## ASSIGNMENT
Only the lines below starting at the one that contains "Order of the" and ending at the one that contains "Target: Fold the" are to be reproduced, exactly and with both ends kept.

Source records

---------------

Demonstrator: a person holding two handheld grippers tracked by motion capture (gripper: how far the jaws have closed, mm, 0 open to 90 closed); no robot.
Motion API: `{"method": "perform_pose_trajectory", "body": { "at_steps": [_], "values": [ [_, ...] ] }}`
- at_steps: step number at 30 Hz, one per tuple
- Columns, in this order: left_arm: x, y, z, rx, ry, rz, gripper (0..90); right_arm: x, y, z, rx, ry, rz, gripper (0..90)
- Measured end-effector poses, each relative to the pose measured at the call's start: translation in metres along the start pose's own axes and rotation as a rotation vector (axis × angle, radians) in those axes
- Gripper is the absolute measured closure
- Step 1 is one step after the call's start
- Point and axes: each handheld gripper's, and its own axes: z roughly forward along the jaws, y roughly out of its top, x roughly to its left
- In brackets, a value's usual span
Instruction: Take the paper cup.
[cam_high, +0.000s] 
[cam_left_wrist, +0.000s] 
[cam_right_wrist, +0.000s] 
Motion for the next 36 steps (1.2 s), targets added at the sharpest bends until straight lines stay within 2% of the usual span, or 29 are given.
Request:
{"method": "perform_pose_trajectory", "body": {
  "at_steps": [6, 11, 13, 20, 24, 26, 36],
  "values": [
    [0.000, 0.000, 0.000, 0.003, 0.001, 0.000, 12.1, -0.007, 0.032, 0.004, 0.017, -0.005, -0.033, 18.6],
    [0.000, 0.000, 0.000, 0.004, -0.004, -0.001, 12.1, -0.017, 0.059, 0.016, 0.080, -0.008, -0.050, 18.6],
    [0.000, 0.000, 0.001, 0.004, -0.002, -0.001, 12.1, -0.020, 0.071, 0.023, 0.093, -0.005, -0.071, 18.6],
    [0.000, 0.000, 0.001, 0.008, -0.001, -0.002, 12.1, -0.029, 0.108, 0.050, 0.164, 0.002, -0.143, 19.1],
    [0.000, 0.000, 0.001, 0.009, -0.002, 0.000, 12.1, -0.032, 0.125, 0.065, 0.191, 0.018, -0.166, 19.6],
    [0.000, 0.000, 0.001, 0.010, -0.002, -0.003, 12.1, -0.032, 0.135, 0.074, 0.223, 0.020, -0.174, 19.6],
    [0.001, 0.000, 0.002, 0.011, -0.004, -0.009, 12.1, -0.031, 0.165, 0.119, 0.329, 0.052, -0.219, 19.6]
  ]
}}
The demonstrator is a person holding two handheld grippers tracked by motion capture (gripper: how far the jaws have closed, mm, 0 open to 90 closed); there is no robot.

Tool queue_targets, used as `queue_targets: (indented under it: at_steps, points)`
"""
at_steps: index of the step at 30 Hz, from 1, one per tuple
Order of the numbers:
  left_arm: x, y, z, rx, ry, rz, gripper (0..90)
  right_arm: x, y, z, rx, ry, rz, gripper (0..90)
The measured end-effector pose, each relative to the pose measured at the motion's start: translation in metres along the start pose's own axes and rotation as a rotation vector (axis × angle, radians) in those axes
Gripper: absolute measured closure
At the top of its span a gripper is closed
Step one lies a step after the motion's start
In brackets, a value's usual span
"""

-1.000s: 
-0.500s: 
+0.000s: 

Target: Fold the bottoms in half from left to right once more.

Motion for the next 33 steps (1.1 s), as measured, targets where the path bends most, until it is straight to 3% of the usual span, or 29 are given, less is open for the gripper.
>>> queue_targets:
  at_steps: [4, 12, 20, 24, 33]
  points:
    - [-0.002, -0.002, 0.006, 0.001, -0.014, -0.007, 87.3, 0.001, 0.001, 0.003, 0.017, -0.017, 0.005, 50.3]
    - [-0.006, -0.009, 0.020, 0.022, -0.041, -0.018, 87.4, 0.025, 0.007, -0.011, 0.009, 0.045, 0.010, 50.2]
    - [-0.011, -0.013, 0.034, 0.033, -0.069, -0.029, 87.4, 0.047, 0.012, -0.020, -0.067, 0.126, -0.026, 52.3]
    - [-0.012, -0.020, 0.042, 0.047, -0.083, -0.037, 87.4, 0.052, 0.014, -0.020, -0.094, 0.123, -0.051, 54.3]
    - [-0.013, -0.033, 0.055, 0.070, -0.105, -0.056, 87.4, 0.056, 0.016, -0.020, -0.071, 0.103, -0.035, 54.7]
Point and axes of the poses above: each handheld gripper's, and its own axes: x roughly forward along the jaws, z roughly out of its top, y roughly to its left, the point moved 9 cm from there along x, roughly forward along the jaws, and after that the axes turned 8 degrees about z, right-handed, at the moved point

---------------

## SOLUTION
Order of the numbers:
  left_arm: x, y, z, rx, ry, rz, gripper (0..90)
  right_arm: x, y, z, rx, ry, rz, gripper (0..90)
The measured end-effector pose, each relative to the pose measured at the motion's start: translation in metres along the start pose's own axes and rotation as a rotation vector (axis × angle, radians) in those axes
Gripper: absolute measured closure
At the top of its span a gripper is closed
Step one lies a step after the motion's start
In brackets, a value's usual span
"""

-1.000s: 
-0.500s: 
+0.000s: 

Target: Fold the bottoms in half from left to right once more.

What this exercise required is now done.